Tim\'s picture      Blogging Ottinger (tim)

2007-June-1

C++ Core Dump Most Puzzling.

Filed under: Programming

I’m working with an unusually bad bit of code for a customer (over 1200 lines in .h, over 3200 in .cpp, and cpp files imports over 200 other files, over a 15-minute compile) and trying to get it into a testable state so we can complete a project and do some real refactoring. Some obvious things done, such as splitting up the .cpp into two files so that the parts I’m working on can compile and link quickly.

When I get to the next obvious thing — making a function virtual so I can stub it in a derived test class — the craziness starts. Apparently the file has broken my g++ compiler so that I cannot do virtual dispatch. I can’t post the code here, and don’t own it so I can’t release it, but check this out (names changed to protect the innocent):

  CrazyClass c;           // Okay
  c.virtualFunction();    // Okay (not really virtual dispatch)
  CrazyClass *p = &c;     // Okay.
  p->virtualFunction();   // Core dump, never arrives in function

This has been checked with gdb/ddd on the core file, in live runs, etc.

The crazy thing is that CrazyClass derives from nothing, and has no derivatives. Just putting the word ‘virtual’ on the front of the function causes the seg fault & core dump. It also has no overloaded operators, and virtualFunction() and the destructor are the only virtual functions period. The seg fault happens as well if I call a non-virtual function that calls the virtualFunction().

Crazier yet is that virtualFunction is really just a getter. It returns the value of a member variable, sort of like:

class CrazyClass {
private:
    int x;
public:
    virtual virtualFunction(); // { return this->x; } in .cpp file
}

I added a print to the getter, and it prints nicely if you’re not using a pointer, never prints if you do use a pointer. In debug, it never arrives at the print statement. It doesn’t get to the function at all, apparently. It looks like the vtable is bad.

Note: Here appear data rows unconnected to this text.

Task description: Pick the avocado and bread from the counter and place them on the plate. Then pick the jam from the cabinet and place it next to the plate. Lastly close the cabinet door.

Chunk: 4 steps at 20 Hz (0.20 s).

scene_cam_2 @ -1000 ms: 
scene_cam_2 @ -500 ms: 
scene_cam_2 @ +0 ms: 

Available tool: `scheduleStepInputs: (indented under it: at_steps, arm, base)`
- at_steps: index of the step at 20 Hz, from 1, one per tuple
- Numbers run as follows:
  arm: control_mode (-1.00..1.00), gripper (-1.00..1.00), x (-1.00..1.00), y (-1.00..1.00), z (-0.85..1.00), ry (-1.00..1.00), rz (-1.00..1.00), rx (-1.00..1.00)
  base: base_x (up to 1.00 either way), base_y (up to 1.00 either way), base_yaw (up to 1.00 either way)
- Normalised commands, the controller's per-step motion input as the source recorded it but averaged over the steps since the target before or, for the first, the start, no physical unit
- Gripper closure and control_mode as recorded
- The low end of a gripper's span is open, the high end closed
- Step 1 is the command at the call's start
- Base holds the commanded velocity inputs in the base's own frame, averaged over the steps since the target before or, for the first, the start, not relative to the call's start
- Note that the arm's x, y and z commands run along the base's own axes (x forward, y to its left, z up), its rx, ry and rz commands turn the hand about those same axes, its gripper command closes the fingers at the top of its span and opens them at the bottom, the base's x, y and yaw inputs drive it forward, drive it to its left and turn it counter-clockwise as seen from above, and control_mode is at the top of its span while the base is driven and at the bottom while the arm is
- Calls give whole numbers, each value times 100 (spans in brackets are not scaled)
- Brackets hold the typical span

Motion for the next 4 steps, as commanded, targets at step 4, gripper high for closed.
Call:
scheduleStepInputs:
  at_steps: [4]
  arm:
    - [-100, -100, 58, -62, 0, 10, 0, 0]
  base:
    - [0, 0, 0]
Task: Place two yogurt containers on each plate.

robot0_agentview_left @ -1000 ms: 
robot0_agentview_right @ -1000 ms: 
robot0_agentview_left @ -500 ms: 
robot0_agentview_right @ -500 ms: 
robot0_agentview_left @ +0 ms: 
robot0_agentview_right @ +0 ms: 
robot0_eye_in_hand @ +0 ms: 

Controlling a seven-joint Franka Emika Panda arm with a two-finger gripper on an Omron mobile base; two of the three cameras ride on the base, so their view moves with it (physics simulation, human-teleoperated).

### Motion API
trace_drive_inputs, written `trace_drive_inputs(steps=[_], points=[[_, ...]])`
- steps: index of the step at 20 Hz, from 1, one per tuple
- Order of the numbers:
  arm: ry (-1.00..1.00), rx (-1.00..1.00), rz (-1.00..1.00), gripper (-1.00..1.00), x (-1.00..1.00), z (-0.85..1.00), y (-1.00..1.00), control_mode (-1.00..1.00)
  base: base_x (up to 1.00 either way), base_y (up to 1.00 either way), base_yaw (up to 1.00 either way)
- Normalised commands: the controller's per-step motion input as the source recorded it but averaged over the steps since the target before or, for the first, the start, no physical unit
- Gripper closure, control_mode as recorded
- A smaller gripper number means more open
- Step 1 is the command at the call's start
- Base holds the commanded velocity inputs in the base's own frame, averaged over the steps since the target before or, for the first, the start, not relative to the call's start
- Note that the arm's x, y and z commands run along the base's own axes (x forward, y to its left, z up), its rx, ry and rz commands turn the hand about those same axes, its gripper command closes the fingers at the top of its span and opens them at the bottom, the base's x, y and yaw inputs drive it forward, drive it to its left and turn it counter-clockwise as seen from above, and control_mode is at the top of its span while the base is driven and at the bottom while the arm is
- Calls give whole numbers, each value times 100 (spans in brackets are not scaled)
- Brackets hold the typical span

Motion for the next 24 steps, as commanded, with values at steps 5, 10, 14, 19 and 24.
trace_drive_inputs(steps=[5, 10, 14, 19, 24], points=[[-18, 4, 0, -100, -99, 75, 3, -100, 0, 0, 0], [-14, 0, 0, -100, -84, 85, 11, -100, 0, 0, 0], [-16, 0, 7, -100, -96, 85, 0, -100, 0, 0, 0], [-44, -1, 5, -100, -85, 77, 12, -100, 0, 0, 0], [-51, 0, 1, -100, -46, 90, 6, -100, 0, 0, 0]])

I dumped the symbol table on the .o and didn’t see anything obviously bad. I checked the symbol table on the two .cpp files, and saw that there was only one vtable. I put both the virtual functions into the same file, on the off chance that the compiler were so naive that it would not link up the methods if they were in separate .o files (a ridiculous thought, but it’s a ridiculous bug).

I figure that this big ugly file must have broken my compiler in a very obscure way if it doesn’t fail at compile time or at link time, and is still wrong wrong wrong. I want to fix it, and have tried a lot of crazy things with no success. If you know of any bugs that are likely to manifest this way, I am all ears.

2 Comments »

The URI to TrackBack this entry is: http://tottinge.blogsome.com/2007/06/01/c-core-dump-most-puzzling/trackback/

  1. Here are some idle thoughts. Sorry if these have a “are you sure it’s plugged in?” vibe.

    Precompiled headers are more of a Windows thing, but they can be done with gcc. That used to always be the first thing I’d kill when I ran into something like this. Check to make sure your project isn’t insisting on precompiled headers.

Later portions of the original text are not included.